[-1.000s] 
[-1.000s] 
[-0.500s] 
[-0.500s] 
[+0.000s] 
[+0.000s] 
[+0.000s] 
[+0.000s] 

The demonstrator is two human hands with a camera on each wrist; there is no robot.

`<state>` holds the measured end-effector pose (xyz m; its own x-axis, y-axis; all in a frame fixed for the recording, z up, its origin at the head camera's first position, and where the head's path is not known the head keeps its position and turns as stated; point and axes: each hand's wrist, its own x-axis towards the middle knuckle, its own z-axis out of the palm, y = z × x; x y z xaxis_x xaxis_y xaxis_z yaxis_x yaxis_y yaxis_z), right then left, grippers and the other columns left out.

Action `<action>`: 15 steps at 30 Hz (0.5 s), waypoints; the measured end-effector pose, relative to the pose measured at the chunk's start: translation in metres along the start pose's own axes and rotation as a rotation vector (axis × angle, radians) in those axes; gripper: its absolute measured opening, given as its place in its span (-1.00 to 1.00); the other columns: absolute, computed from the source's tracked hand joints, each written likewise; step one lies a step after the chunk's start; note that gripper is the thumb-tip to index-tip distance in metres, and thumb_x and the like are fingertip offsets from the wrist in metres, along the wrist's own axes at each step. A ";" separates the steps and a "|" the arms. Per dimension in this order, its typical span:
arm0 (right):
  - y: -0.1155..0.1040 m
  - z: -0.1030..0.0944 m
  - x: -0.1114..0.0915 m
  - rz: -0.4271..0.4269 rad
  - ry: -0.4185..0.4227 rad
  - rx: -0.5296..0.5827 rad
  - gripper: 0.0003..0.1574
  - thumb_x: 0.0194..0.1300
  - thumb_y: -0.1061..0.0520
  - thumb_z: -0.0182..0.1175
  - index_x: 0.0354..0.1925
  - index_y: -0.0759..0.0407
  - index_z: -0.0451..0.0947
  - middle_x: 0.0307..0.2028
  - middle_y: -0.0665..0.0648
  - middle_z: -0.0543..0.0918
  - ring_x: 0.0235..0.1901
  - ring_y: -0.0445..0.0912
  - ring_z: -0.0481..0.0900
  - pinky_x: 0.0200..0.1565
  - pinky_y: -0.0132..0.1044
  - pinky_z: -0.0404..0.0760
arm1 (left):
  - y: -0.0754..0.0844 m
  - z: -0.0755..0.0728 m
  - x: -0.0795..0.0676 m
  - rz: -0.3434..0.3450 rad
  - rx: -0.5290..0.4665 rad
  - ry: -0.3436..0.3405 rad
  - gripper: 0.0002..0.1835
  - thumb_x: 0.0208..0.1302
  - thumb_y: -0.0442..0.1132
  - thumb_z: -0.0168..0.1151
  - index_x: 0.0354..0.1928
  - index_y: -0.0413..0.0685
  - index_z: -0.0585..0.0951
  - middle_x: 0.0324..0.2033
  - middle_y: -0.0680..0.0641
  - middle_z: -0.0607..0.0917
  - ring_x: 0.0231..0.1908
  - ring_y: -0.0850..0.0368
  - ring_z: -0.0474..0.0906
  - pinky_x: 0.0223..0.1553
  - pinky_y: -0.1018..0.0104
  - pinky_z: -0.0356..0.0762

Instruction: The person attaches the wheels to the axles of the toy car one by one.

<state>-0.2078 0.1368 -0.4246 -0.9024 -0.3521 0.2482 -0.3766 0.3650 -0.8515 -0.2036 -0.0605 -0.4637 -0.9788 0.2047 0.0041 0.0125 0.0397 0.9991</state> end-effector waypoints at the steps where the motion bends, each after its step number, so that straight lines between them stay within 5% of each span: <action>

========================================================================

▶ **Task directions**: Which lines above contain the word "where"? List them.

▶ **Task output**:
`<state>` holds the measured end-effector pose (xyz m; its own x-axis, y-axis; all in a frame fixed for the recording, z up, its origin at the head camera's first position, and where the head's path is not known the head keeps its position and turns as stated; point and axes: each hand's wrist, its own x-axis towards the middle knuckle, its own z-axis out of the palm, y = z × x; x y z xaxis_x xaxis_y xaxis_z yaxis_x yaxis_y yaxis_z), right then left, grippers and the other columns left out.
<state>-0.2078 0.1368 -0.4246 -0.9024 -0.3521 0.2482 -0.3766 0.3650 -0.8515 -0.2036 -0.0605 -0.4637 -0.9788 0.2047 0.0041 0.0125 0.0397 0.9991</state> end-effector waypoints at the steps where the motion bends, each after its step number, so that straight lines between them stay within 5% of each span: <action>

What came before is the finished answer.